"""
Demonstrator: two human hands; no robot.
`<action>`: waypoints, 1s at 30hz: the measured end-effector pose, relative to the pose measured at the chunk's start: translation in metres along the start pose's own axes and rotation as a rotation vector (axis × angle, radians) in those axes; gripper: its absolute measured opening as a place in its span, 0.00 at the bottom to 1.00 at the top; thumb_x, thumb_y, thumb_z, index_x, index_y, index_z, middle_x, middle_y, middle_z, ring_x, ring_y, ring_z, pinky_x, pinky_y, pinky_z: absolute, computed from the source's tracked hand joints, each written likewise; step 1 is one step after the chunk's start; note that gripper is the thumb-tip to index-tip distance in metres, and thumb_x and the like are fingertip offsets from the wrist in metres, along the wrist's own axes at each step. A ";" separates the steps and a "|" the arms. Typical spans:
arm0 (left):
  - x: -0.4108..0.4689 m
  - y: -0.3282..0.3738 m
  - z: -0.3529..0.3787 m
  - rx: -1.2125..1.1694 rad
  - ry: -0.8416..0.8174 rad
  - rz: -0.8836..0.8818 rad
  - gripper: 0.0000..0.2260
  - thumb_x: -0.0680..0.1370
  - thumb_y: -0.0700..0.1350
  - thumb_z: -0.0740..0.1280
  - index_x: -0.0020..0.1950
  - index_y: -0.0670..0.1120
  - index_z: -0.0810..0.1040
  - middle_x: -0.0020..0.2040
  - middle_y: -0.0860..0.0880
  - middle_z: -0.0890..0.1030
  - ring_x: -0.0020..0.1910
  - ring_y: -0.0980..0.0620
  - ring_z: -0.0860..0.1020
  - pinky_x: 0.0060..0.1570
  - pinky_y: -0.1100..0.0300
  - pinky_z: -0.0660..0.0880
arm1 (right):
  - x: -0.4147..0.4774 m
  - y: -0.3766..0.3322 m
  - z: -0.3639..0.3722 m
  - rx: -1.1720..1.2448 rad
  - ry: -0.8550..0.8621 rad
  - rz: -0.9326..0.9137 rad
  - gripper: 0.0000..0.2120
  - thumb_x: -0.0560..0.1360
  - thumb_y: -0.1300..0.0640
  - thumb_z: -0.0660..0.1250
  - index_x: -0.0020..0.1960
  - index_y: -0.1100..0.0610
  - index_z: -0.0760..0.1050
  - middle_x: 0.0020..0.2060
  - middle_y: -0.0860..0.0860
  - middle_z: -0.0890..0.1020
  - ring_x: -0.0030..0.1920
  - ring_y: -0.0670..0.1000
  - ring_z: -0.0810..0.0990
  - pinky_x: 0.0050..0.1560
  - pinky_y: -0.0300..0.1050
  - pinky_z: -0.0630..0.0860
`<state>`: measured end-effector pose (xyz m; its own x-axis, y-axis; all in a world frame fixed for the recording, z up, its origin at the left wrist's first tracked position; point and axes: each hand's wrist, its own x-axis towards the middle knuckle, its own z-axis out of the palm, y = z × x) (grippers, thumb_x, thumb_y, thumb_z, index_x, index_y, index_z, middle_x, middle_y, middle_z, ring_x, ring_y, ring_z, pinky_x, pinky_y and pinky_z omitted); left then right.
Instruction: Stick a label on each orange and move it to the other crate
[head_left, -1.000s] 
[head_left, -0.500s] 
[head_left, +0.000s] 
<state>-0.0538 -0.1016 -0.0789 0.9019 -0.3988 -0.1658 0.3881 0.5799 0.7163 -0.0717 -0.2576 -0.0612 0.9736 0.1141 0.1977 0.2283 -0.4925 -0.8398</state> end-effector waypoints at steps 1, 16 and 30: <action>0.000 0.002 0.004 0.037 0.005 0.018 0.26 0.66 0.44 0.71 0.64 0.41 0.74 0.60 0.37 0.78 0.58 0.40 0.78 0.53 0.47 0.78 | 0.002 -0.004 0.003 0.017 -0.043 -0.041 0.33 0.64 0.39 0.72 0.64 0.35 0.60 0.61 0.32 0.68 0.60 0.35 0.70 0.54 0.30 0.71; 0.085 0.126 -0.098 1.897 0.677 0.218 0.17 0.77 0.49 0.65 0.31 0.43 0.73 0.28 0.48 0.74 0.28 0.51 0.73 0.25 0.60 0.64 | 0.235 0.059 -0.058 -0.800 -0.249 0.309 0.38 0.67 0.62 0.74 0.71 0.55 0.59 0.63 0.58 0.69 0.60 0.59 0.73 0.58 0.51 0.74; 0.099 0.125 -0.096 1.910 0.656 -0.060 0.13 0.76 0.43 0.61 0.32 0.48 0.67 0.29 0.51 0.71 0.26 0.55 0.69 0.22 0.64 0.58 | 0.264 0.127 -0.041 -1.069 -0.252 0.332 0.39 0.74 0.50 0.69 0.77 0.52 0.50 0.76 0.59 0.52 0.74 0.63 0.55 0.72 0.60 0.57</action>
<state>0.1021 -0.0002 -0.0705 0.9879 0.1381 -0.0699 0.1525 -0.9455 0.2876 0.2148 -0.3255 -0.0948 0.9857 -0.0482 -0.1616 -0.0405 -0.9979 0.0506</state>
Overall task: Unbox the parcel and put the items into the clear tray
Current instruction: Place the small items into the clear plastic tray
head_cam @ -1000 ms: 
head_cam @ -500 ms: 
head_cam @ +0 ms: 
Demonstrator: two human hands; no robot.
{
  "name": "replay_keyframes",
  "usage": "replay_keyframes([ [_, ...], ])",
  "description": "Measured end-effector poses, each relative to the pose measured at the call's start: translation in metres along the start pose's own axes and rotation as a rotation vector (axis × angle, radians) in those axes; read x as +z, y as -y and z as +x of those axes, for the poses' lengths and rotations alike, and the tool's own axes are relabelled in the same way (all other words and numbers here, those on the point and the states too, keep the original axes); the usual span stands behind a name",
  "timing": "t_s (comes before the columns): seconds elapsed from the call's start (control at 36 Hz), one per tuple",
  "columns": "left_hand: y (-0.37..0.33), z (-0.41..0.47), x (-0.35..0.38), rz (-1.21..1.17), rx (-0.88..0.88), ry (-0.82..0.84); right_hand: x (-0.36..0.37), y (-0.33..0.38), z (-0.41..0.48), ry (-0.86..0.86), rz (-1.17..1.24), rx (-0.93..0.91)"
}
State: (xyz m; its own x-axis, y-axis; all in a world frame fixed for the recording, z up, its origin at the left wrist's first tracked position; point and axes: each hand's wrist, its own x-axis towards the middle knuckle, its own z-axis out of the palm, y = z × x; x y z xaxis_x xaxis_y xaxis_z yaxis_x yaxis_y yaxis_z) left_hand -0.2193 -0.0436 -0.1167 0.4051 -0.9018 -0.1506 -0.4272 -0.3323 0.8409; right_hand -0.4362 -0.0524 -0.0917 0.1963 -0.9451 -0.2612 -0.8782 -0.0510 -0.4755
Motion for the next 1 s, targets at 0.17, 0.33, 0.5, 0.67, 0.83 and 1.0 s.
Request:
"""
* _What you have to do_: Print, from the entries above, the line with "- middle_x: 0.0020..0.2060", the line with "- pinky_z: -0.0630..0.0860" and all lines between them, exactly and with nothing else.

* _Result of this task_:
  - middle_x: 0.0020..0.2060
  - middle_y: -0.0860..0.0860
  - middle_z: -0.0890..0.1020
  - ring_x: -0.0030..0.1920
  - ring_y: -0.0670..0.1000
  - ring_z: -0.0810..0.0990
  - pinky_x: 0.0050..0.1560
  - pinky_y: -0.0300..0.1050
  - pinky_z: -0.0630..0.0860

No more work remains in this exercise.